What you should do: Show every line from the data below that includes "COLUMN".

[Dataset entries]
════════

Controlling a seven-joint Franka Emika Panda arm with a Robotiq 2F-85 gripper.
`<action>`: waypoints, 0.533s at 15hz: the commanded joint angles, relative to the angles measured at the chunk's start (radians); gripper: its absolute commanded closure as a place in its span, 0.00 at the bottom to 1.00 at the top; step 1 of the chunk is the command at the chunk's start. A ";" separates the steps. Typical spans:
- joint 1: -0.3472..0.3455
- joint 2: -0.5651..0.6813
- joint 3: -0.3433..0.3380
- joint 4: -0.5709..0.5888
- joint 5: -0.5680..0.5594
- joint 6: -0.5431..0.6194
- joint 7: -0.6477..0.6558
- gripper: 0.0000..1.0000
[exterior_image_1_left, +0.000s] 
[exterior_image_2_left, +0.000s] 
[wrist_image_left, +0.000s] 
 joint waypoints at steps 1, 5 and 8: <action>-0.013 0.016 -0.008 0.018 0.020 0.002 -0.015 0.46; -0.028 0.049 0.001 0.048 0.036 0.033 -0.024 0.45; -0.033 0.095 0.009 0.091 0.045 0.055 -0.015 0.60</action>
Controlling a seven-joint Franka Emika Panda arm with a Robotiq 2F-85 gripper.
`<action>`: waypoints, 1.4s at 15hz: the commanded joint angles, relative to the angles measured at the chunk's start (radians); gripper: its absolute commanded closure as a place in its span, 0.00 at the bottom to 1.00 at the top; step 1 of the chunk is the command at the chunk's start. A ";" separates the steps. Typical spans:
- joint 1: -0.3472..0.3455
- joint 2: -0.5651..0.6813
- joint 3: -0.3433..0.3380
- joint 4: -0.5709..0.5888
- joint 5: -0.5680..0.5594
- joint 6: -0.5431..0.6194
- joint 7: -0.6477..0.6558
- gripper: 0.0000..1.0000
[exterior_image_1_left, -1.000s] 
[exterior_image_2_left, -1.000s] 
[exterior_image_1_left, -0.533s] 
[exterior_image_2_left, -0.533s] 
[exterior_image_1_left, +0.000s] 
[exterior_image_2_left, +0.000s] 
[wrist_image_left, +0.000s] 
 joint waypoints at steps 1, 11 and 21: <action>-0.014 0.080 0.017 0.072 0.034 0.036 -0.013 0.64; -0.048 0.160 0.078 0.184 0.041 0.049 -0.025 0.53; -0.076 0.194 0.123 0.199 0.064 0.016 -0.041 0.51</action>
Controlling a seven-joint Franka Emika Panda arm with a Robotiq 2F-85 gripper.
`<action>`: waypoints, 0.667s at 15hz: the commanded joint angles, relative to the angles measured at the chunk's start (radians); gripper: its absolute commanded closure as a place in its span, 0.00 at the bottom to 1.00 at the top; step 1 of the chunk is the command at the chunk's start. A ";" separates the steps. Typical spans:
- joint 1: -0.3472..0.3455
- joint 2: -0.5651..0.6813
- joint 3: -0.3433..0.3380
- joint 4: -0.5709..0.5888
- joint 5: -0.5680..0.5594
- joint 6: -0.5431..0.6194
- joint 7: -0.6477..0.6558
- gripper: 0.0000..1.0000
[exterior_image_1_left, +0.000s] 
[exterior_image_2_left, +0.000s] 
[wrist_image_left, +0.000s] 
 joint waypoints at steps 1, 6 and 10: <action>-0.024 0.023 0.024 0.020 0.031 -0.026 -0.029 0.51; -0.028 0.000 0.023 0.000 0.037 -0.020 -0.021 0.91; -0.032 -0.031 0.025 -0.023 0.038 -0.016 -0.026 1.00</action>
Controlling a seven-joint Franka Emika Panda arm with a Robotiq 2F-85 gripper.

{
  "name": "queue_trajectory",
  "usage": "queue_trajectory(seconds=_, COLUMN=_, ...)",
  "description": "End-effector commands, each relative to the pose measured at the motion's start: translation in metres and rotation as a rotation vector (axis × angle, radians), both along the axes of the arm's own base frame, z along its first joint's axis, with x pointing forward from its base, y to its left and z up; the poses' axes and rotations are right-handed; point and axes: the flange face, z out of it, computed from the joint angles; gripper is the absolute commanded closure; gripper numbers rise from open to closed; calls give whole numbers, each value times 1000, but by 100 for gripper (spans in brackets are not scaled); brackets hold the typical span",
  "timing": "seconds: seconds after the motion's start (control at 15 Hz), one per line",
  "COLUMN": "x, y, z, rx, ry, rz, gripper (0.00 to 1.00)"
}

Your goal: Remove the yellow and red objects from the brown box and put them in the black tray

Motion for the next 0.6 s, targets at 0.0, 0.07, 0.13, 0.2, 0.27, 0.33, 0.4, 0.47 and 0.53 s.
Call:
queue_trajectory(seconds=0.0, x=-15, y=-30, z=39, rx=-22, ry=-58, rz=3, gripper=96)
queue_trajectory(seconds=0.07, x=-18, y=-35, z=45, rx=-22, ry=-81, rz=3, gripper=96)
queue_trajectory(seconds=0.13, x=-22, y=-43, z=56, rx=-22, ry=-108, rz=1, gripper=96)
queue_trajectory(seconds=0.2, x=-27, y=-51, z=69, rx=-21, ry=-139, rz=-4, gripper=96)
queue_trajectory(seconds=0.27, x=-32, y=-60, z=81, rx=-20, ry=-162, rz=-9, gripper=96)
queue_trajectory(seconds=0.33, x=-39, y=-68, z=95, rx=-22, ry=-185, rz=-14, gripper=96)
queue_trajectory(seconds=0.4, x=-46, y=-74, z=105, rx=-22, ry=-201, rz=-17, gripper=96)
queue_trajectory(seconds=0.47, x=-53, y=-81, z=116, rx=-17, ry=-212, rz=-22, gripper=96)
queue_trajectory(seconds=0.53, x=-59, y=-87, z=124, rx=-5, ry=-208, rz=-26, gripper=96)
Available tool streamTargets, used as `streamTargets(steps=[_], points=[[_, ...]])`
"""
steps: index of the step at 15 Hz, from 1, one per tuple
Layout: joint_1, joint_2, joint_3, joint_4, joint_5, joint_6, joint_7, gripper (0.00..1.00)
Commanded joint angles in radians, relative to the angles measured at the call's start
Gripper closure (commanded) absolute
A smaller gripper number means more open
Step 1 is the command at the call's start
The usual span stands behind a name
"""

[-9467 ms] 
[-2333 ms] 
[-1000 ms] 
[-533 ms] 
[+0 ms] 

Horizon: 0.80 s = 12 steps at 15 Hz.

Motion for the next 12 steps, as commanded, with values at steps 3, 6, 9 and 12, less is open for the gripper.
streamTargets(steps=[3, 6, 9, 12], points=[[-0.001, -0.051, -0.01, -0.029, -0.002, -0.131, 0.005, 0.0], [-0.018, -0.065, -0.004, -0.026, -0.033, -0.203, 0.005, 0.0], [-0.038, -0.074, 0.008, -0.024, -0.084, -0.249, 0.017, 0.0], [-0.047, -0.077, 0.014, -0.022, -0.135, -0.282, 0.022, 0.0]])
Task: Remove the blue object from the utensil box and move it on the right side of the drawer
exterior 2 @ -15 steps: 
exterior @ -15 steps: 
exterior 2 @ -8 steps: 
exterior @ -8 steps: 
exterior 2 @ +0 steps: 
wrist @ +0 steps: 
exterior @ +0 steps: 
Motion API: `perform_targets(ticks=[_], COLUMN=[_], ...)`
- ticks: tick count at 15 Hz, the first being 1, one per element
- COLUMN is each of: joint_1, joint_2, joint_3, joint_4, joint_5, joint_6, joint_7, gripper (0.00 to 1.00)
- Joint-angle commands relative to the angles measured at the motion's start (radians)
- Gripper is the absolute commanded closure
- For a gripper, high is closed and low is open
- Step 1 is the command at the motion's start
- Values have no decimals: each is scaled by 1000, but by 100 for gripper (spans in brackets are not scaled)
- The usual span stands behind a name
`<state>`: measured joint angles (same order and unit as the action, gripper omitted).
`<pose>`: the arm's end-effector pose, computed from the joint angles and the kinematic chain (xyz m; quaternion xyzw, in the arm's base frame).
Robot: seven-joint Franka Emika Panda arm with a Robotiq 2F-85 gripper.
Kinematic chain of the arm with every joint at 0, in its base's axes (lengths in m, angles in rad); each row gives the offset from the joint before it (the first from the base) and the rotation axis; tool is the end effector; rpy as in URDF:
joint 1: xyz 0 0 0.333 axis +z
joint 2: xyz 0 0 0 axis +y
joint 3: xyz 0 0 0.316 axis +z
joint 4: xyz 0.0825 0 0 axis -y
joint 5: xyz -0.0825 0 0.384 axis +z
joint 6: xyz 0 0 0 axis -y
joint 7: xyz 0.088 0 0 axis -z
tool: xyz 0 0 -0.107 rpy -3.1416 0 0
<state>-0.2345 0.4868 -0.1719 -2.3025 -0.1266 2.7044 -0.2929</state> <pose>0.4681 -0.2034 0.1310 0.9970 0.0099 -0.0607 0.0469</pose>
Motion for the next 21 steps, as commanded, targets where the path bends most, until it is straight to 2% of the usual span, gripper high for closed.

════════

Answer box:
  "usage": "queue_trajectory(seconds=_, COLUMN=_, ...)",
  "COLUMN": "x, y, z, rx, ry, rz, gripper (0.00 to 1.00)"
Motion API: `perform_targets(ticks=[_], COLUMN=[_], ...)`
- COLUMN is each of: joint_1, joint_2, joint_3, joint_4, joint_5, joint_6, joint_7, gripper (0.00 to 1.00)

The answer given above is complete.